07/10/2025 19:22:24

Mundo
20/08/2025 18:00:00

O ambicioso plano soviético para desviar o curso dos rios da Sibéria com bombas atômicas

O ambicioso plano soviético para desviar o curso dos rios da Sibéria com bombas atômicas

A oeste dos Montes Urais, na Rússia, existe um lago isolado chamado Lago Nuclear. Para alcançá-lo, é preciso navegar pelos rios Kolva e Visherka a partir da cidade de Nyrob e, em seguida, seguir a pé por uma trilha pantanosa cercada por placas que alertam sobre o risco de radiação.

Esse lago surgiu em 23 de fevereiro de 1971, quando a União Soviética detonou três dispositivos nucleares a 127 metros de profundidade, cada um com potência semelhante à da bomba lançada sobre Hiroshima. O experimento, conhecido como “Taiga”, fazia parte de um programa de explosões nucleares pacíficas, cujo objetivo era abrir canais e redirecionar parte das águas dos rios siberianos para o sul da Rússia e a Ásia Central. A intenção era irrigar áreas áridas, aumentar a produção agrícola e até salvar o Mar de Aral, que já sofria com a escassez de água devido à exploração agrícola.

A ideia de inverter o curso dos rios russos existia desde o século 19 e ganhou força com Stalin e, mais tarde, na década de 1970, quando o governo soviético destinou enormes recursos ao projeto. Estimava-se que quase 200 instituições de pesquisa e dezenas de milhares de pessoas estivessem envolvidas nos estudos. O plano previa canais de até 1.500 km, escavados inclusive com centenas de explosões nucleares, capazes de desviar cerca de 10% da água dos rios Ob e Irtysh para o Cazaquistão, Uzbequistão e Turcomenistão.

Apesar do entusiasmo oficial, as explosões do projeto Taiga foram detectadas até na Suécia e nos Estados Unidos, gerando protestos internacionais e levantando suspeitas de violação do Tratado de Proibição Parcial de Testes Nucleares. Dentro da própria União Soviética, cientistas, escritores e intelectuais começaram a se opor ao plano, alertando para os riscos ambientais, sociais e econômicos. O desastre de Chernobyl, em 1986, reforçou as críticas e acelerou o cancelamento do projeto, oficializado por Mikhail Gorbachev meses depois.

Os opositores apontavam consequências potencialmente graves: destruição de ecossistemas, alterações climáticas locais, deslocamento de populações e custos astronômicos, estimados em centenas de bilhões de dólares. Mesmo assim, defensores do projeto continuaram a surgir ao longo das décadas. Em 2008, o então prefeito de Moscou, Yuri Luzhkov, defendeu a retomada da ideia em um livro. Já em 2025, pesquisadores russos voltaram a argumentar que os avanços tecnológicos poderiam torná-la viável, inclusive como parte da reorientação estratégica da Rússia em direção ao leste após o isolamento internacional.
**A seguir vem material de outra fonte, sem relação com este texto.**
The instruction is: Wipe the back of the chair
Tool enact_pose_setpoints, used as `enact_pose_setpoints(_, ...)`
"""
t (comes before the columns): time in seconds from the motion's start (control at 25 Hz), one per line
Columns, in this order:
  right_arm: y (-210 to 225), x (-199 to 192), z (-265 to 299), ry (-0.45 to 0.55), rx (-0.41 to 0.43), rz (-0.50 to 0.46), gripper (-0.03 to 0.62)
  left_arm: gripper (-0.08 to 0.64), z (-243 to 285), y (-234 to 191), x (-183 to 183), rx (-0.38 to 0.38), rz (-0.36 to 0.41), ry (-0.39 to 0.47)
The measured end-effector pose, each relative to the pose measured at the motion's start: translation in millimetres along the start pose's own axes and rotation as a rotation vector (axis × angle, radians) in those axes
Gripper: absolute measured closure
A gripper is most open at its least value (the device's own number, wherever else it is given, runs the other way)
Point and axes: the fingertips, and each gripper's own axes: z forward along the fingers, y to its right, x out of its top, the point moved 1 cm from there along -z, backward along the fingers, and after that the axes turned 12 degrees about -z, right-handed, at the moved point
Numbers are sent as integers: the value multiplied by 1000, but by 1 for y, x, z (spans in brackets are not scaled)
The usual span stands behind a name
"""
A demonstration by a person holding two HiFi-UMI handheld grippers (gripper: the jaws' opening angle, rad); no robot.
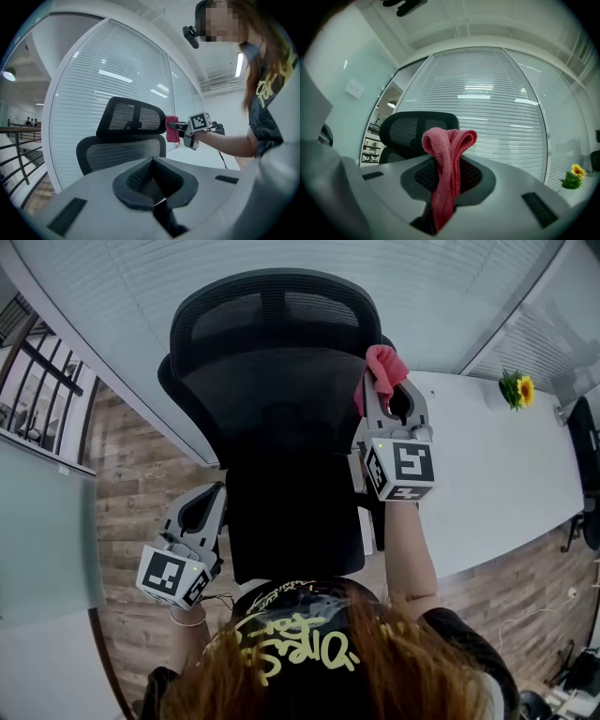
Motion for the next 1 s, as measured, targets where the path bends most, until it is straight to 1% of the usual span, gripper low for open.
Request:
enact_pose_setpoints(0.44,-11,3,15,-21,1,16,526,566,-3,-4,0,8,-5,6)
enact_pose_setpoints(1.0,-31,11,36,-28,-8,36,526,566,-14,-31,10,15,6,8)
Alguns estudiosos sugerem que a redução do fluxo de água doce para o Ártico poderia até influenciar o aquecimento global, embora outros alertem que isso aceleraria o derretimento do gelo marinho. Há quem acredite que, no futuro, a China possa se tornar o principal destino dessa água, em função de sua demanda crescente.

O Lago Nuclear, entretanto, permanece como um testemunho físico desse projeto grandioso e fracassado. Embora medições recentes apontem níveis normais de radiação em boa parte da área, ainda existem pontos com radioatividade acima do esperado, mais de meio século após as explosões. Para visitantes como o blogueiro russo Andrei Fadeev, que esteve no local em 2024, a natureza retomou seu espaço, mas o risco invisível continua presente.